The size tiers that drive the fulfillment fee
The FBA fulfillment fee is set by size tier and billable weight, not by price.
- Small standard and large standard cover most products. fee rises in steps
with weight.
- Bulky and oversize tiers cost dramatically more. a product that crosses a tier
boundary by one ounce or one inch can lose its entire margin.
- Always check which tier the dimensions and weight land in, and how close they are
to the next tier up.
Shipping cost layer
The shipping side of the FBA fee has three components that move it around
independent of price. Walk them before quoting a fulfillment number.
Dimensional weight
Amazon charges on the greater of actual weight and dimensional weight. Dimensional
weight equals length times width times height, divided by the dim divisor (currently
139 for most US FBA size tiers, verify in Seller Central before quoting). A light
but bulky product is billed on its volume, not its scale weight. this surprises
sellers constantly. Always state both numbers and the billable one.
Oversize tier surcharges
The fulfillment fee step between large standard and the oversize tiers is large,
and the oversize tier itself has internal bands (small, medium, large, special).
Crossing into oversize by a single dimension can multiply the fee. always confirm
which oversize band the longest side, the girth, and the unit weight produce.
Peak surcharges and inbound
Q4 carries a peak fulfillment surcharge on top of the standard fulfillment fee,
distinct from the elevated Q4 storage rate.
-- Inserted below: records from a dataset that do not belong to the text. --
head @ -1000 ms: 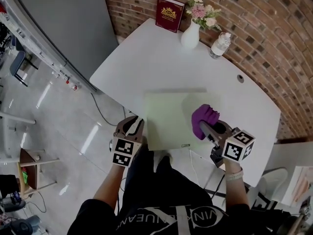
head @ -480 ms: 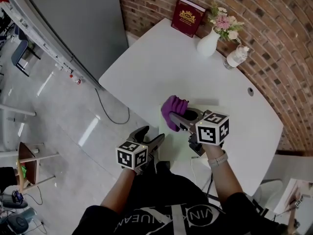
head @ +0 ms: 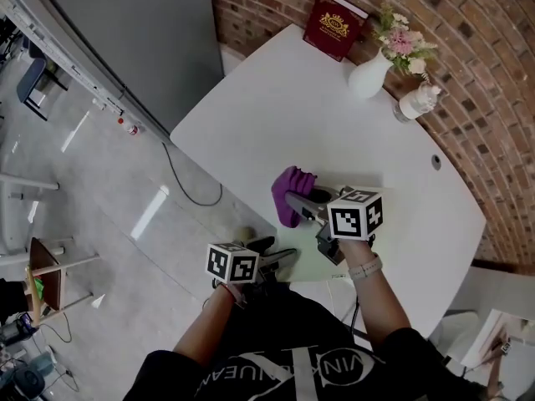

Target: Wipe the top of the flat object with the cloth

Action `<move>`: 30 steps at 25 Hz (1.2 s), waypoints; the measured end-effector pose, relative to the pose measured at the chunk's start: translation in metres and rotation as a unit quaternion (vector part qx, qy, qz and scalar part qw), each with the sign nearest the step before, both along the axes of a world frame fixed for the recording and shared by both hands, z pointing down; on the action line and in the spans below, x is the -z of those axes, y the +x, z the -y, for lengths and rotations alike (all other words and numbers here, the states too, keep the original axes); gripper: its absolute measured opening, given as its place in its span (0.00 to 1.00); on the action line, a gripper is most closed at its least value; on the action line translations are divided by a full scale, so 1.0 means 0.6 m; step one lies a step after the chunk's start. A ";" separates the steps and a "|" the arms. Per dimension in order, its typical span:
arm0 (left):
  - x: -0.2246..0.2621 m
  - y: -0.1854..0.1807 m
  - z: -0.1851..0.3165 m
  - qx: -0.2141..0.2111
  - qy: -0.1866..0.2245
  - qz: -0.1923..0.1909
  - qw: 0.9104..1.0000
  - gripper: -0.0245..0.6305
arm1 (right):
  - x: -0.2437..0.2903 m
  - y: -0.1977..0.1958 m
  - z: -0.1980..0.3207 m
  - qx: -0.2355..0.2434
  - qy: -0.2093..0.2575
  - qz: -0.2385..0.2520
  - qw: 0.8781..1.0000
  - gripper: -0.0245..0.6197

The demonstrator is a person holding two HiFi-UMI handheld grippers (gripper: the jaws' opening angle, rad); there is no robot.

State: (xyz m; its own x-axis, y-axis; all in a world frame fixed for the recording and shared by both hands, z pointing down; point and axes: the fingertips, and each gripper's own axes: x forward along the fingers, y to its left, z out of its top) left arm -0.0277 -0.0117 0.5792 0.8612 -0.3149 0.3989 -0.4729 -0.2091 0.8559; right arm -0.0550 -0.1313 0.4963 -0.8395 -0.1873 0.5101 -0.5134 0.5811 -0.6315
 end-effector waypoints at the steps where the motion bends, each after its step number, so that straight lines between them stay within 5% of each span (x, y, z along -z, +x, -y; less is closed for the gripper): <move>1: -0.002 0.004 0.000 -0.005 -0.008 -0.011 1.000 0.53 | -0.004 -0.001 0.001 0.000 -0.003 0.000 1.000 0.14; 10: -0.008 0.013 -0.001 -0.008 -0.050 -0.068 0.996 0.50 | -0.015 0.020 -0.001 0.008 -0.002 -0.014 1.000 0.14; 16: -0.008 0.015 -0.008 -0.002 -0.067 -0.076 0.995 0.48 | -0.029 0.100 -0.001 0.013 0.031 -0.100 0.994 0.14; 30: -0.010 0.015 -0.009 0.019 -0.075 -0.084 0.993 0.48 | -0.044 0.306 0.007 -0.049 0.037 -0.176 0.982 0.14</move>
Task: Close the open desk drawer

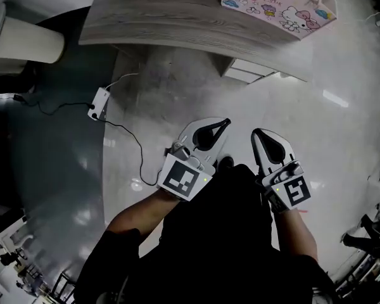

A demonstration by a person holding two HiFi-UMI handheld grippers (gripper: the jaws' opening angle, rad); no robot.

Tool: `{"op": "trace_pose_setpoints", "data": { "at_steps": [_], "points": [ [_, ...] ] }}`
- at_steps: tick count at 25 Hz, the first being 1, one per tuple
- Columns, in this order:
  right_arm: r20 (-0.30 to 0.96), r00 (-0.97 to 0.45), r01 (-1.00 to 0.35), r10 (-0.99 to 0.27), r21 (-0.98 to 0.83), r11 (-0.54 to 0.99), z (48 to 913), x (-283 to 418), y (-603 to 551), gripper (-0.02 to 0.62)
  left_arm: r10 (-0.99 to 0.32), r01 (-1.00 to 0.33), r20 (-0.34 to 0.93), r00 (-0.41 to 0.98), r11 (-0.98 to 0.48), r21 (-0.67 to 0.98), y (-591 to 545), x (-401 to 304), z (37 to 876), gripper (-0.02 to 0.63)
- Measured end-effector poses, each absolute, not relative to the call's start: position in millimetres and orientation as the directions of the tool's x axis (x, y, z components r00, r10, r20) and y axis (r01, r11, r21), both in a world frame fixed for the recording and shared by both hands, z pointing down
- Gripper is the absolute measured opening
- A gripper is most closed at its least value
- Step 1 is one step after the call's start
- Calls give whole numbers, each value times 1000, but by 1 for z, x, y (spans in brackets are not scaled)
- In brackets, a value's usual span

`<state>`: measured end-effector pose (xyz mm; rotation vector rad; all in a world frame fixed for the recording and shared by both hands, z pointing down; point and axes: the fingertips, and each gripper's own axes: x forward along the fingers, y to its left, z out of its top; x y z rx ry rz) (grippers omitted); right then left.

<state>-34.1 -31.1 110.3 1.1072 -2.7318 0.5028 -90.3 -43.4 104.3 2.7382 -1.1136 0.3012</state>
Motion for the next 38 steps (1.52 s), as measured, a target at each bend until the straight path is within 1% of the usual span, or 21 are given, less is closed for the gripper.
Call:
{"op": "trace_pose_setpoints", "data": {
  "at_steps": [6,10,14,18,22,29,38],
  "points": [
    [182,-734,-679,-654,-238,695,20,-27,57,14,-709,-734,235,665,-678,32,37,-99,21,8],
    [132,-710,-698,-692,-264,666,-17,4,113,12,-729,-755,246,639,-655,20,95,-76,-6,8],
    [76,-694,-711,-716,-234,663,-49,31,161,12,-726,-741,200,658,-672,-2,146,-44,-40,8],
    [53,-665,-740,-745,-187,647,-64,50,193,12,-699,-698,157,697,-713,-74,186,-18,-74,8],
    [41,-637,-764,-770,-172,622,-75,62,210,11,-672,-666,131,729,-741,-88,215,-2,-89,8],
    [92,-629,-777,-772,-120,619,-75,54,223,11,-683,-681,161,712,-728,-74,221,-11,-90,8],
    [102,-618,-786,-779,-109,609,-73,47,212,11,-659,-657,152,736,-750,-73,211,-14,-89,8]
  ]
}}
Inbound shipping from the supplier or
the seller to the Amazon warehouse is part of the unit's real fulfillment cost and
is routinely forgotten. add the per-unit share of inbound.
Returns Processing Fee
Amazon adds a Returns Processing Fee per returned unit for high-return-rate
categories. Apparel and shoes have long been charged on every returned unit, and the
fee now reaches many other categories whose return rate runs above the category
benchmark. The charge is added per returned unit for high-return-rate categories.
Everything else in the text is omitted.